Saved data entries
=== Begin Enclosure ===

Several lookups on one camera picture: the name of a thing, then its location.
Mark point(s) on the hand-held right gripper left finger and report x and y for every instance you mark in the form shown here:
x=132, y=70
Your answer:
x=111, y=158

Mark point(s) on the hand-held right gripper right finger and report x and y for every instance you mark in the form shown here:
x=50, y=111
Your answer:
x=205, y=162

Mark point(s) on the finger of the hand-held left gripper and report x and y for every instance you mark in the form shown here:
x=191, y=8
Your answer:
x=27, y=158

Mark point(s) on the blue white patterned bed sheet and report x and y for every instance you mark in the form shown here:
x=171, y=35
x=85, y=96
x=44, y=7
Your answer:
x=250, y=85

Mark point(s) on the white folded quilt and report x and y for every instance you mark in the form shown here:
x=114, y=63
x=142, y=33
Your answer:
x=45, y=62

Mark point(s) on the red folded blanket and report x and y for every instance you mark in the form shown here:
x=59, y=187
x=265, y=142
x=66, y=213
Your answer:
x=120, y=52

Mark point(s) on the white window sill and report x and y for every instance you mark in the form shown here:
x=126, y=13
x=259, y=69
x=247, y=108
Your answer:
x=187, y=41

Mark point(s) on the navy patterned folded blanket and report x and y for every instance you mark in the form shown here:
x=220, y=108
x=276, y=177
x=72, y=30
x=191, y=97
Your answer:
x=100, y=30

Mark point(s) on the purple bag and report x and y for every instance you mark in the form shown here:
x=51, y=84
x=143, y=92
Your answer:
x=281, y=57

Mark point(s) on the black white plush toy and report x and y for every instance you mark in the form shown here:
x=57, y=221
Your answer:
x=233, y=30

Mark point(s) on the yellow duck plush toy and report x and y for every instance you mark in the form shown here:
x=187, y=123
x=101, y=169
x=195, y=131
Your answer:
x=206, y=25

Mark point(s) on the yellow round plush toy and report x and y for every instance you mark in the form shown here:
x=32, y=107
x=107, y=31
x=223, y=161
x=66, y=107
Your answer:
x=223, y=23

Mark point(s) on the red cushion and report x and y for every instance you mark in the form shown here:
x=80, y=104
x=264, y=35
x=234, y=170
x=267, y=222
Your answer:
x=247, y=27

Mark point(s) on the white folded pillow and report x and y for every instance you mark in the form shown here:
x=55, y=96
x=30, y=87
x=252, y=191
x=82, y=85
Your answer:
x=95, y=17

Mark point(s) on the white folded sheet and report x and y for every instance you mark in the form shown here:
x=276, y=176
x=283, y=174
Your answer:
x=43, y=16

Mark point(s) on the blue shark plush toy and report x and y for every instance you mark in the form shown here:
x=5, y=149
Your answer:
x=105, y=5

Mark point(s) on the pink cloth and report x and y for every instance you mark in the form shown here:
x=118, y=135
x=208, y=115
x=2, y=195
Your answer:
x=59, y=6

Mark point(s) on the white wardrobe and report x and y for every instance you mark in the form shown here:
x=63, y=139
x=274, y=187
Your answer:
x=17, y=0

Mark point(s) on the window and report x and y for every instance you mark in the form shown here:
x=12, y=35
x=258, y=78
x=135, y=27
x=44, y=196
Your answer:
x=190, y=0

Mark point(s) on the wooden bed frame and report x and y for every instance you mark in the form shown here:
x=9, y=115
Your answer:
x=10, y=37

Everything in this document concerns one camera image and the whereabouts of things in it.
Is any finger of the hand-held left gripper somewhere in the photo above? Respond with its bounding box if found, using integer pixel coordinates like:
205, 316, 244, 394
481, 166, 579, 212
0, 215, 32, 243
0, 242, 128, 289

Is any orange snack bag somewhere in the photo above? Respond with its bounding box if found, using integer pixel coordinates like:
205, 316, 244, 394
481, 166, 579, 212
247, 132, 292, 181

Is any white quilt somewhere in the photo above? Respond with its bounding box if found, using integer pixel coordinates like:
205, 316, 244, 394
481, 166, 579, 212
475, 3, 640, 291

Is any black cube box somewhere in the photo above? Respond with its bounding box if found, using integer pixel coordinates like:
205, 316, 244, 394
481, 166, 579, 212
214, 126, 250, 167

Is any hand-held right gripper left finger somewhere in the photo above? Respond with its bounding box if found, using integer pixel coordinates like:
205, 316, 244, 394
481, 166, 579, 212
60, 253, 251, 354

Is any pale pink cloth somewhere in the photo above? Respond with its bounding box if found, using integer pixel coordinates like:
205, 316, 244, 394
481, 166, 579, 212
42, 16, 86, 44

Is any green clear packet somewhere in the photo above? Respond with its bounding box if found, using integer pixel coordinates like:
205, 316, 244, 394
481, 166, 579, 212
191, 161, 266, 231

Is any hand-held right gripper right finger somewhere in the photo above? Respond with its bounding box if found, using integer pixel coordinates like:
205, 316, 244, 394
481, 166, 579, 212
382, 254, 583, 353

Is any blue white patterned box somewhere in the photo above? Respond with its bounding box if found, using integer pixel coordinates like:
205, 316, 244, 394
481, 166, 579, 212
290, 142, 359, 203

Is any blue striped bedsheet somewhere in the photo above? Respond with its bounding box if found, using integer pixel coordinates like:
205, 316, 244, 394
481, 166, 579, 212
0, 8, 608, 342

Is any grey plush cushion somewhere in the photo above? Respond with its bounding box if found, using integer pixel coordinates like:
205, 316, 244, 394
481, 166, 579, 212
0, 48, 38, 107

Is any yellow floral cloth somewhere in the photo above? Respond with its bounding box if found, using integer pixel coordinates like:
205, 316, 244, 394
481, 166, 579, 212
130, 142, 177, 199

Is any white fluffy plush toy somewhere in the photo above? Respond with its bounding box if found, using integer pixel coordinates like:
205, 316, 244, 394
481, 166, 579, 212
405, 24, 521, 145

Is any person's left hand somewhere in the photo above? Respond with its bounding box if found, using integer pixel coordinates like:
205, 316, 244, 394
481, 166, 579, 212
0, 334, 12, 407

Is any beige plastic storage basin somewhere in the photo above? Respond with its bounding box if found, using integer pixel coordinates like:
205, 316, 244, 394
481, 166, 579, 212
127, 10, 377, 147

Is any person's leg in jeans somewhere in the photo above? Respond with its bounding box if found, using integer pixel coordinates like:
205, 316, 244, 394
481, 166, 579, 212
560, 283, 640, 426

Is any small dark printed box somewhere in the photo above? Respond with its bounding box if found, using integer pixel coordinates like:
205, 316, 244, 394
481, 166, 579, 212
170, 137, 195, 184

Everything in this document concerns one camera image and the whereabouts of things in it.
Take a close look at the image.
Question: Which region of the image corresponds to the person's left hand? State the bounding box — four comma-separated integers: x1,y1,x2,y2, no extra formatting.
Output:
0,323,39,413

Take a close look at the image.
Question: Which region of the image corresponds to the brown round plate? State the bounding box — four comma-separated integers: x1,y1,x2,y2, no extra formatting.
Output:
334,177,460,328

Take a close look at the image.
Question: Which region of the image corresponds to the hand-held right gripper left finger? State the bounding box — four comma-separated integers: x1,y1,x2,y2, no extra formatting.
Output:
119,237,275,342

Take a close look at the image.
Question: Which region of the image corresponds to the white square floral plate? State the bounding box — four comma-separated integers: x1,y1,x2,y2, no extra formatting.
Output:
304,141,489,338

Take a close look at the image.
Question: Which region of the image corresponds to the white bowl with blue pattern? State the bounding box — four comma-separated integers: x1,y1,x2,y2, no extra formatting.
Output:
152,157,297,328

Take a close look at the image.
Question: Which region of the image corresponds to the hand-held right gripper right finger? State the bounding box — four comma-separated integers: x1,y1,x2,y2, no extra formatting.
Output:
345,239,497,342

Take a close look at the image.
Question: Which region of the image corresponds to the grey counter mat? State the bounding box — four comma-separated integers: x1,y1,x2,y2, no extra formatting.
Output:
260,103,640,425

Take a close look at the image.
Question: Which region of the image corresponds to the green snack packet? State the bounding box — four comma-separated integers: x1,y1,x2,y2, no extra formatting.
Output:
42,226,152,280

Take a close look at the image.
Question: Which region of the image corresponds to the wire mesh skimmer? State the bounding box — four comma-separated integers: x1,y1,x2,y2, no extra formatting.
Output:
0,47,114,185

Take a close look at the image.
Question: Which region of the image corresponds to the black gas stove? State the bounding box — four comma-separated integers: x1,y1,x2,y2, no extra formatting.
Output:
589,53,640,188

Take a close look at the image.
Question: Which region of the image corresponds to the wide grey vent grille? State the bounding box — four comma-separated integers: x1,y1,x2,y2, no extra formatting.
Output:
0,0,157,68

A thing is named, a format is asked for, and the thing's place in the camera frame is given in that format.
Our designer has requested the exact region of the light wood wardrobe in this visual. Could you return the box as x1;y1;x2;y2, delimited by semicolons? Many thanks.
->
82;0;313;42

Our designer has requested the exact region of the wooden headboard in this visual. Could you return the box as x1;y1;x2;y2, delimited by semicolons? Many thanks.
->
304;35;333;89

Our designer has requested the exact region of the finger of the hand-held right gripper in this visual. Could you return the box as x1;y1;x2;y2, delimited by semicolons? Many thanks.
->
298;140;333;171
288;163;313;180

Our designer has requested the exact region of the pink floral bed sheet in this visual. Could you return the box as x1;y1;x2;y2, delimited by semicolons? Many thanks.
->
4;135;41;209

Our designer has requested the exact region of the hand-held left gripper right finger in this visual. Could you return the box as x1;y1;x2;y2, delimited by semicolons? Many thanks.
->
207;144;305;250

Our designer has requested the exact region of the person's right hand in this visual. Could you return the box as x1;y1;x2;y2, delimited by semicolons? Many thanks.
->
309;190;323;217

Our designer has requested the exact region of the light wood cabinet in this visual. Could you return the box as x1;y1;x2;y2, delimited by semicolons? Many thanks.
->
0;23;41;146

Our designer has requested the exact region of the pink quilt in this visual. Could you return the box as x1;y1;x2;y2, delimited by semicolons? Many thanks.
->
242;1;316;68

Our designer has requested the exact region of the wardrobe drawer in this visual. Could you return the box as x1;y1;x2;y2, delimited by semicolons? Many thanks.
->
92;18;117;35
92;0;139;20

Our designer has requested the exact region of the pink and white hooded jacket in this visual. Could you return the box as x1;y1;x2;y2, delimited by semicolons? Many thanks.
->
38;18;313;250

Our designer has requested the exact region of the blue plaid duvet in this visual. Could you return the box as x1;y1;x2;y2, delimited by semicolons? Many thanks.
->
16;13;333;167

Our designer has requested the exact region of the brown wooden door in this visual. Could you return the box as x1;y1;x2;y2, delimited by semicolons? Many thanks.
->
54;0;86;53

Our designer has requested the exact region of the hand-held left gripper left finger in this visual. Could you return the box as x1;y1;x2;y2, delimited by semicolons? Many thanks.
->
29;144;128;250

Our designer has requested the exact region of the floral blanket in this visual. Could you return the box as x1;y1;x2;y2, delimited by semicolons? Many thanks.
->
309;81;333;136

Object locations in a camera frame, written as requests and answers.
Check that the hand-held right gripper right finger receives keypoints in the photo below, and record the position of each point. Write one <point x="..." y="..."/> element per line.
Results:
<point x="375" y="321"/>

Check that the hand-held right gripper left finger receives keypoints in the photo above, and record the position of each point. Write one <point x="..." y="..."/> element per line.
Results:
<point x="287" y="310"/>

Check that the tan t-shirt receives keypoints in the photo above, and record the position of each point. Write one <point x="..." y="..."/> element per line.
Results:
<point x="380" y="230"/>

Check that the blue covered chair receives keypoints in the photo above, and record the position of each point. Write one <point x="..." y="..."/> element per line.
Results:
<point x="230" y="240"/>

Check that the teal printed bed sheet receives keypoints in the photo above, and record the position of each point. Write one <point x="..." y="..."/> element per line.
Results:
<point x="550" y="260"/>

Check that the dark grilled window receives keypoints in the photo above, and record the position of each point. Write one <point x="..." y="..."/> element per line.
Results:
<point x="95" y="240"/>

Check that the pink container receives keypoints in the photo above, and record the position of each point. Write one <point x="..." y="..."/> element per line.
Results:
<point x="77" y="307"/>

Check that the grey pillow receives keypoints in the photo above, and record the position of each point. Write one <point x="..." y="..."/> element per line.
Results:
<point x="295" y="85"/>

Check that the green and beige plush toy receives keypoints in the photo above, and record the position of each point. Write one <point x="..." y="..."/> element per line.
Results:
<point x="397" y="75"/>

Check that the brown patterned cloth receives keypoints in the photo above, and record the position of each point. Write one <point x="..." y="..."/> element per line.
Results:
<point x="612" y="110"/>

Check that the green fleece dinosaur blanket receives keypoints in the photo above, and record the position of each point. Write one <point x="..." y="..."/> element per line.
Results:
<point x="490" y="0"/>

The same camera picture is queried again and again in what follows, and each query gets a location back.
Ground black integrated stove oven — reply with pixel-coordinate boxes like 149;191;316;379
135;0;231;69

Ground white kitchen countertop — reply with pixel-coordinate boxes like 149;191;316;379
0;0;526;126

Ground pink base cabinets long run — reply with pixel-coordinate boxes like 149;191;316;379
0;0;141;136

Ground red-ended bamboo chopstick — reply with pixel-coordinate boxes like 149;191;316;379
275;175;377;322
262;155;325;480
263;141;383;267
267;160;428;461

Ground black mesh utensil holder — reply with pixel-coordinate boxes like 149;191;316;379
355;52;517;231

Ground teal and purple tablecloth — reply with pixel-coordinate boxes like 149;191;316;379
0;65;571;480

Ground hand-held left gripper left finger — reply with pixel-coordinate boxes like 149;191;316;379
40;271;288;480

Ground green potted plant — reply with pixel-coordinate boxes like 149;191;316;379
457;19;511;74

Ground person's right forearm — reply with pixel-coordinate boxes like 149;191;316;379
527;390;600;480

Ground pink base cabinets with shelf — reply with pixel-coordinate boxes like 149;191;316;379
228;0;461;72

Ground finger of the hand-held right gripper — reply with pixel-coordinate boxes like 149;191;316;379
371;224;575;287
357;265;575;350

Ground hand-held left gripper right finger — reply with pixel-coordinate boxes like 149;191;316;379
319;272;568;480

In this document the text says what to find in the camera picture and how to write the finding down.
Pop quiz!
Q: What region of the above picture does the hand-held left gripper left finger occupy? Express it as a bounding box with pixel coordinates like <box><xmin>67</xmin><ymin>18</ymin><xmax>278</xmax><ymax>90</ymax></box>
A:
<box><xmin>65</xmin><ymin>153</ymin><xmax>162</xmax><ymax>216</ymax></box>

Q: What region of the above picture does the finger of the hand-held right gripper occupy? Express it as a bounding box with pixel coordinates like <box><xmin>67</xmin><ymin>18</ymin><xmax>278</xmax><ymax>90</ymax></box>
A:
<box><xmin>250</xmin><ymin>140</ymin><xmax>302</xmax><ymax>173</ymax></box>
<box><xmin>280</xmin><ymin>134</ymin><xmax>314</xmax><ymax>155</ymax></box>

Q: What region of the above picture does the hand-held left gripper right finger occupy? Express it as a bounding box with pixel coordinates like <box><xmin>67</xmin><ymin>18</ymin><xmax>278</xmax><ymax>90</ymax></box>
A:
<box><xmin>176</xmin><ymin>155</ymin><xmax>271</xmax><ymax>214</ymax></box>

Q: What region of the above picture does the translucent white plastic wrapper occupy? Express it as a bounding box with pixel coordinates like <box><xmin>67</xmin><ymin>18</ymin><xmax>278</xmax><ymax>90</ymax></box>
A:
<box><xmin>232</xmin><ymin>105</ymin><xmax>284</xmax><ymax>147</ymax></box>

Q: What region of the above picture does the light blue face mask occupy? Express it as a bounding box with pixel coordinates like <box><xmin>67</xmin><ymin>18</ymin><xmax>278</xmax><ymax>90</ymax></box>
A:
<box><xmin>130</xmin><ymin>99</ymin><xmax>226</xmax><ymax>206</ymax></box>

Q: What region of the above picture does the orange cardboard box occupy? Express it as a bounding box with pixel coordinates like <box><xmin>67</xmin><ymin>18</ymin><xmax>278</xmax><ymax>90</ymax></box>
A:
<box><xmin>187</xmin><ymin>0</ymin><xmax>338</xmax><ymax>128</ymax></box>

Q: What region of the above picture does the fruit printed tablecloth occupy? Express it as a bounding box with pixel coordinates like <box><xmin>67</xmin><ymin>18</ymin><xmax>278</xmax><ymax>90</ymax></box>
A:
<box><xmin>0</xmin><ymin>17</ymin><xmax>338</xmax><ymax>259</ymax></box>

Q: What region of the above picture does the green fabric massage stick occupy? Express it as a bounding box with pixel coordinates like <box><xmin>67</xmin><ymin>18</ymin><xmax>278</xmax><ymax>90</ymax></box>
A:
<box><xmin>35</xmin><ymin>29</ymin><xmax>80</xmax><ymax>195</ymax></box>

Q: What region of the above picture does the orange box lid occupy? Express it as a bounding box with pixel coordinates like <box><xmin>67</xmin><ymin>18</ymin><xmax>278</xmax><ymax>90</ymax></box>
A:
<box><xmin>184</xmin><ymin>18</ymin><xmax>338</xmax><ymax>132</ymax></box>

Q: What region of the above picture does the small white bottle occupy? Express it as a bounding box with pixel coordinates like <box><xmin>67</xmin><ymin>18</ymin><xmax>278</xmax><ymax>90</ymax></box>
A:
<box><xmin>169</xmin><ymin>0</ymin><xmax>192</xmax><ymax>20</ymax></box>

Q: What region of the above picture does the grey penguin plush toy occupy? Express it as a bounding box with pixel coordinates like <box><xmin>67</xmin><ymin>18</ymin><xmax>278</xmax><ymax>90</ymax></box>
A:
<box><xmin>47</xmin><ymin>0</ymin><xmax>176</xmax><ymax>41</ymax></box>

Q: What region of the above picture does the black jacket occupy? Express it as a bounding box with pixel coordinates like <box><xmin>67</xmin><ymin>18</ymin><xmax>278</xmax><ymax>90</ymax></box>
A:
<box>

=== End Enclosure ===

The lines to return are those with the string "brown" in them; copy each from the entries above.

Question: Which region of the image corresponds to the brown round plate? State the bounding box — four comma-separated integers: x1,y1,x2,y2, no extra formatting.
Our designer has requested the exact region of the brown wooden door in this visual. Could you return the box as x1;y1;x2;y2, delimited by semicolons? Many thanks.
Check that the brown patterned cloth receives keypoints in the photo above, and record the position of each point. Write one <point x="..." y="..."/> element per line.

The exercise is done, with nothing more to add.